Source records:

..........

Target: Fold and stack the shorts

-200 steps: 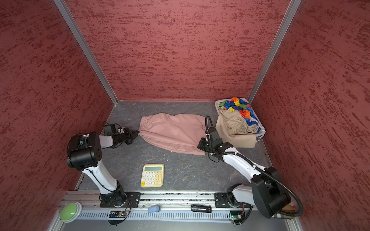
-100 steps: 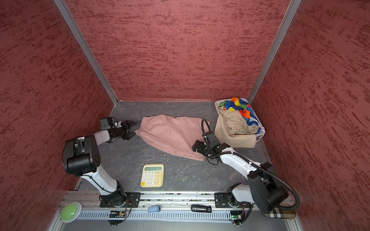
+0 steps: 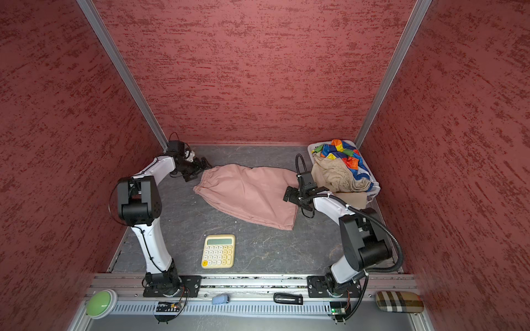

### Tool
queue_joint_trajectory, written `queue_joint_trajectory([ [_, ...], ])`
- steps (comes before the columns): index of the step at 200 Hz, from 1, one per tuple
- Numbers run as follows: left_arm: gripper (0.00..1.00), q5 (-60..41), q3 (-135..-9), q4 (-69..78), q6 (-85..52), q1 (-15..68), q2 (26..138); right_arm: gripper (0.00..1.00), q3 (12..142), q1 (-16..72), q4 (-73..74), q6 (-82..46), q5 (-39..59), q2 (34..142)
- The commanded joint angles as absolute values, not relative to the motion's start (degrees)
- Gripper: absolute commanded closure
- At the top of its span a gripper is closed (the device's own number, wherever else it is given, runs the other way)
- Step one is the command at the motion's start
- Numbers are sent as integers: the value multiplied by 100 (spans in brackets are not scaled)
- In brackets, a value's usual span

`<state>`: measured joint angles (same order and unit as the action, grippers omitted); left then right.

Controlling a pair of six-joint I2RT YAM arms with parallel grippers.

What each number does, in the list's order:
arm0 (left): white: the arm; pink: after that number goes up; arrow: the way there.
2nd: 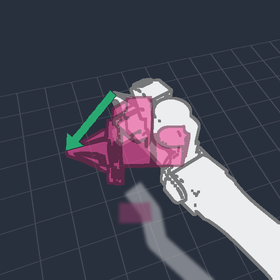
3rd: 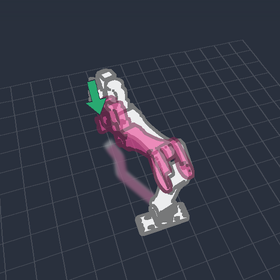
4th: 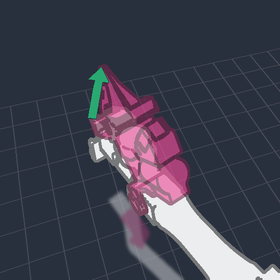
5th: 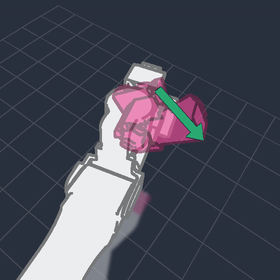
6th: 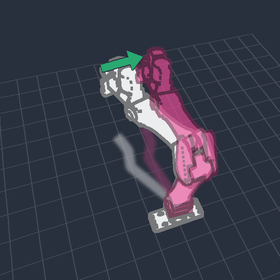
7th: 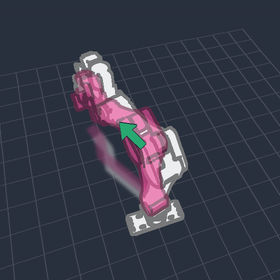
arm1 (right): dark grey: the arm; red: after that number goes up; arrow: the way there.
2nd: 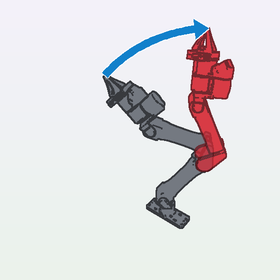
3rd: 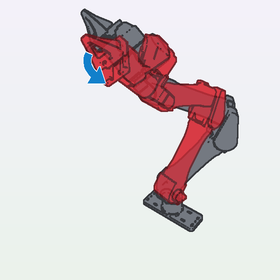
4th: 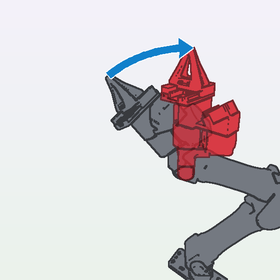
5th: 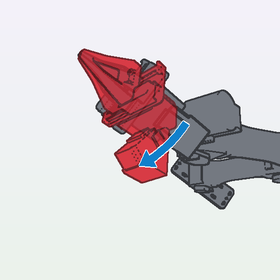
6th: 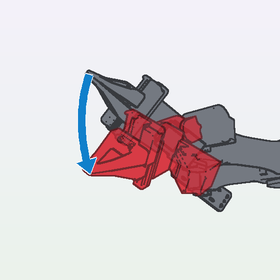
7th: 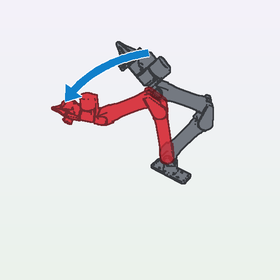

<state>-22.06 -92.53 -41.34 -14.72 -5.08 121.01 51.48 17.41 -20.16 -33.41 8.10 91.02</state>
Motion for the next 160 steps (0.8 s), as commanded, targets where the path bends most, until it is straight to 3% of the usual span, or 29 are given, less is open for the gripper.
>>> queue_joint_trajectory([
  [1,5,-1701,-9706,-4858,-892,-460,12333,1,5168,1683,-1790,-3142,971,9155],
  [50,21,-1365,-9755,-5050,-591,-177,12633,1,4978,1571,-1500,-3120,1088,9541],
  [77,42,-1097,-9577,-5348,-538,-38,12638,1,5055,1569,-1320,-3172,1203,9842],
  [127,42,-530,-9377,-5526,-444,114,12673,1,5152,1573,-1016,-3280,1444,10110],
  [160,77,-132,-9413,-5697,-398,323,12662,1,5138,1580,-876,-3405,1542,10166],
])
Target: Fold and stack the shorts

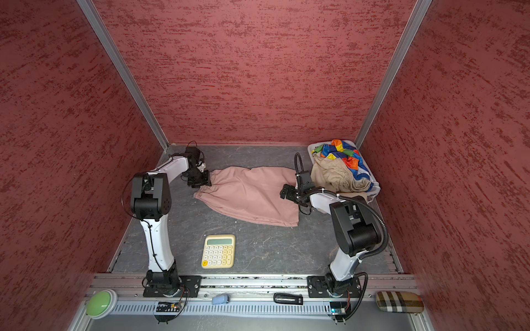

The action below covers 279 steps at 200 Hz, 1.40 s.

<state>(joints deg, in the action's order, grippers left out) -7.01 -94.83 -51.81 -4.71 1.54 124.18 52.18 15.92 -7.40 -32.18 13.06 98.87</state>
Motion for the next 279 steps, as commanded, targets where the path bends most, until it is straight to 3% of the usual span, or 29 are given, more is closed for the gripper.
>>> queue_joint_trajectory([
  [1,79,-119,-9413,-5709,-401,324,12655,1,5135,1581,-873,-3412,1544,10163],
  [18,100,140,-9351,-5765,-440,293,12414,1,5156,1614,-824,-3480,1600,10186],
  [99,100,69,-9271,-5968,-710,-202,11480,1,5973,2349,-896,-3742,1592,10703],
  [191,100,2276,-10900,-7657,-449,520,11300,1,6783,2795,-1115,-3870,1479,11217],
  [228,100,2417,-11632,-8158,-640,513,11244,1,6854,2794,-1581,-3523,1165,10987],
  [250,100,1975,-12063,-8219,-879,933,11174,1,6914,2795,-1624,-3454,1204,11095],
  [279,100,2196,-12816,-8753,-1112,1604,11787,1,6899,2812,-1345,-3610,1456,11196],
])
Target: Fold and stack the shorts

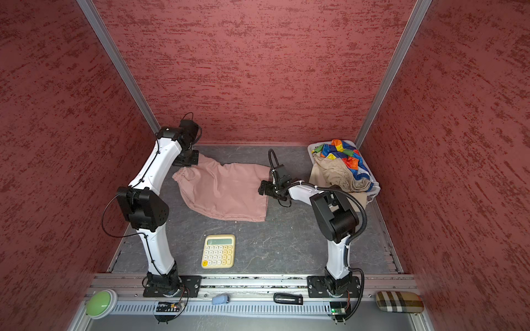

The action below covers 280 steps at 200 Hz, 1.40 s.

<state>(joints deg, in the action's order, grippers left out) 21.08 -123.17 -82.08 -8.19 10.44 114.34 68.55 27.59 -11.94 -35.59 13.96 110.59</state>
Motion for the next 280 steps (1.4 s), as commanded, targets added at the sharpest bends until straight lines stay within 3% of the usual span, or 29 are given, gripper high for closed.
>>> queue_joint_trajectory([
  [1,100,2192,-12833,-8771,-1119,1624,11813,1,6899,2817,-1340,-3611,1462,11197],
  [73,100,1608,-13703,-8917,-1676,2645,13155,1,6702,2856,-1074,-3691,1665,11147],
  [133,100,754,-13956,-8530,-2095,2795,13590,1,6254,2871,-706,-3816,1862,11025],
  [192,100,-1153,-12576,-6586,-3006,2739,13163,1,5863,2868,-307,-3969,2058,10945],
  [239,96,-2679,-11005,-4167,-4055,2748,12687,1,5718,2871,-280,-3965,2135,10904],
  [243,94,-2787,-10836,-3928,-4153,2730,12595,1,5698,2869,-280,-3961,2137,10879],
  [267,50,-3045,-10008,-2732,-4526,2507,11808,1,5589,2861,-398,-3930,2168,10626],
  [272,37,-3052,-9912,-2616,-4539,2444,11626,1,5566,2856,-465,-3904,2147,10539],
  [280,3,-3095,-9790,-2509,-4548,2319,11347,1,5535,2843,-618,-3841,2077,10360],
])
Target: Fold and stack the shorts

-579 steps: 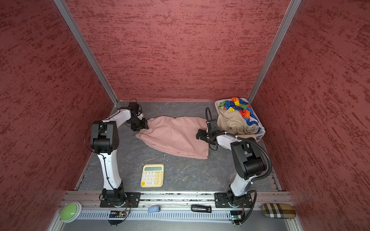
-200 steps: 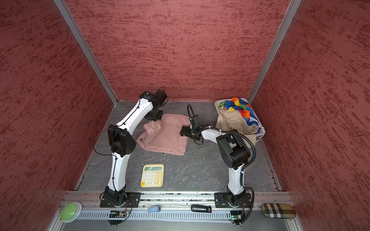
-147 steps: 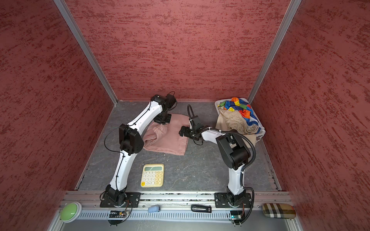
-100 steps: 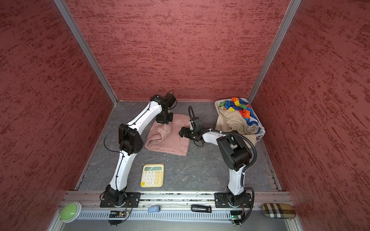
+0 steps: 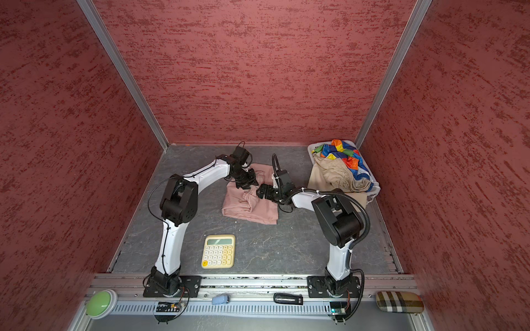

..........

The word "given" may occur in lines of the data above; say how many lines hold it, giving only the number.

[ANSWER SPACE]
4